Mothering Sunday is one of the traditional times we pause and celebrate the role that mothers play in our lives – but not all mothers will be celebrating. On dairy farms across Britain, mother cows suffer a short, sad life of artificial insemination, the theft of their babies and an early trip to the slaughterhouse.

People know that eating meat means cows, pigs and sheep have to suffer and die but few people are aware of how cruel and merciless the dairy industry actually is. Like many vegans, I consider dairy farms to be the very worst form of animal exploitation.

Mother cows are subjected to artificial insemination from the age of just 15 months. Dairy farmers mechanically draw semen from a bull, and then force the female cow into a narrow trap, known as a “cattle crush” or “rape rack” for the brutal experience. Far worse is to come for her.

When a mother cow gives birth, her calf will usually be snatched from her within hours, so the farmers can steal and sell you the milk that was meant for her baby. The mother cows are devastated by the separation. They will scream and howl for their baby for days. Animal experts say the bond between mother cow and calf is strong and immediate. People who live near dairy farms say the mother cows’ cries are the most harrowing thing they have ever heard.

Read more: Why I can’t support the government’s proposed plan to ban the live export of animals

Where has the broken-hearted mother’s baby gone? If he is male, he is no use to a dairy farmer, so he will either be killed on the spot, or sold to a veal farmer, who will kill him within months. If the calf is female, she will be prepared for her own place on the rapacious milk production line. Like her mother before her, she will be repeatedly violated and will have all her children stolen from her.

It’s a terrible life for a dairy cow. Farmers feed her potions that make her create up to 10 times her natural capacity of milk. The strain this puts on her body can make her lame and will exhaust her prematurely. From as young as five years old, she will no longer be profitable for farmers, so she will be sent to the slaughterhouse. Under natural circumstances she could have lived to 25.

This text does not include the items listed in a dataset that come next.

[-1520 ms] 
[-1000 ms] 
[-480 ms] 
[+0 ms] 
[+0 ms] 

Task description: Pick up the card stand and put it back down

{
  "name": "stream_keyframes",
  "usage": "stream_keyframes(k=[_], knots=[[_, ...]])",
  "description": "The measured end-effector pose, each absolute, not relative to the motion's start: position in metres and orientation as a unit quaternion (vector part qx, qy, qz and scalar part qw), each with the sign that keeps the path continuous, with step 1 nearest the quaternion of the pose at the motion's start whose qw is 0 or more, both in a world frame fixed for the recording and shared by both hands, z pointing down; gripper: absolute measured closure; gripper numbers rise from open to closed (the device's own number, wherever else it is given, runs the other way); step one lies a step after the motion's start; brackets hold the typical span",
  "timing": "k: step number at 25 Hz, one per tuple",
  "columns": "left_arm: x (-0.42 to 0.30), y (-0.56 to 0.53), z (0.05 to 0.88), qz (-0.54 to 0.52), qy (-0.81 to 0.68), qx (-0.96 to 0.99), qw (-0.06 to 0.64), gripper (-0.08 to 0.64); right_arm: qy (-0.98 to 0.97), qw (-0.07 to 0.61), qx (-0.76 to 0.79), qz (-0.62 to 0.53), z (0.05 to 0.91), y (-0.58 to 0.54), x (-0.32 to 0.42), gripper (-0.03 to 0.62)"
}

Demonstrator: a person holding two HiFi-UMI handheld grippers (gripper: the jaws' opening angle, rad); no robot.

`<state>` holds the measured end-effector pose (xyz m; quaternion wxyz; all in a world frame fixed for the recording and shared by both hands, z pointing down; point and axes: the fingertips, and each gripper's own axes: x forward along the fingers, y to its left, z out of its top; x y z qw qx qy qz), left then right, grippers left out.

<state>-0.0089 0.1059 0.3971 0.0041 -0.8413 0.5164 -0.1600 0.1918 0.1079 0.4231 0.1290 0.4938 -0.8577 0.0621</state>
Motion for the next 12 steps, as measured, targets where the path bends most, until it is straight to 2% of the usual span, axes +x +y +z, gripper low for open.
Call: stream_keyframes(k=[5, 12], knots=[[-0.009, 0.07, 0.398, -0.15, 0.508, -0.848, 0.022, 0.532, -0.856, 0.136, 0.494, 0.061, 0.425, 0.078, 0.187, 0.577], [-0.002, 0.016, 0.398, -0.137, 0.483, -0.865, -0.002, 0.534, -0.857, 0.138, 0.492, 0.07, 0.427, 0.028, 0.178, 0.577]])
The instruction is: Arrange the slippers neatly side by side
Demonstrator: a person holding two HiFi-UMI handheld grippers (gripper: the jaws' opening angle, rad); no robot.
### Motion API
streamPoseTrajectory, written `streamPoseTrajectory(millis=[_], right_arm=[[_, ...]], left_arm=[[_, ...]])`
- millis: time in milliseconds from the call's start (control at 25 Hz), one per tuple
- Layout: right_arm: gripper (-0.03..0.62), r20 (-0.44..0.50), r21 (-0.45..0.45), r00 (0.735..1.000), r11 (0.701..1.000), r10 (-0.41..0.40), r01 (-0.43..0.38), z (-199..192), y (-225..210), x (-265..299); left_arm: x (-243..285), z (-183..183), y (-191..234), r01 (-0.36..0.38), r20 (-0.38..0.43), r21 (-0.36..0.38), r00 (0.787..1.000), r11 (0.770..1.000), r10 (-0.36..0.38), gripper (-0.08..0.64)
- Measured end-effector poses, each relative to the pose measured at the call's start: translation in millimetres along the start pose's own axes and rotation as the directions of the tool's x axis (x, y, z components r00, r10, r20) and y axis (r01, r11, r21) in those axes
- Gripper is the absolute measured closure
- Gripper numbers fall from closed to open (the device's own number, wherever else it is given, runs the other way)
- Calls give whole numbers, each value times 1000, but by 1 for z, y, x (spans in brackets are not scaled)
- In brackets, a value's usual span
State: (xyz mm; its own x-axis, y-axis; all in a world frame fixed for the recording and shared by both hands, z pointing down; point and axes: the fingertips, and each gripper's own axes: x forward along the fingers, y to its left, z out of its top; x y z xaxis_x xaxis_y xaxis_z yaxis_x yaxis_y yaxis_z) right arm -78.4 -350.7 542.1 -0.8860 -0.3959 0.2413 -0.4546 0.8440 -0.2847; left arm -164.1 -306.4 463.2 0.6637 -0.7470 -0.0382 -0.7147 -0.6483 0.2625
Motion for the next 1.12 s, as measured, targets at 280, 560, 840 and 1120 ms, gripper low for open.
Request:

Cows are not the only mothers to suffer on farms. The cycle of continual artificial insemination for a mother pig – or sow – begins when she is as young as six months old, again in a contraption widely dubbed a “rape rack”.

When she is ready to give birth, she will be moved to a farrowing crate – a metal frame or cage, only centimetres larger than her body, in which she will remain imprisoned for up to four weeks after giving birth to her piglets. Many pigs in the UK are eventually killed in gas chambers.

We like to talk about “mother hens” but we aren’t keen on thinking about what they go through on farms. Even free range sheds contain up to nine birds per square metre – that’s the equivalent of 14 adults living in a one-room flat. Some multi-tier sheds (still deemed “free range”) contain 16,000 hens. Almost all have part of their beaks burned off without anaesthetic to stop them pecking at the other hens in their claustrophobic surroundings.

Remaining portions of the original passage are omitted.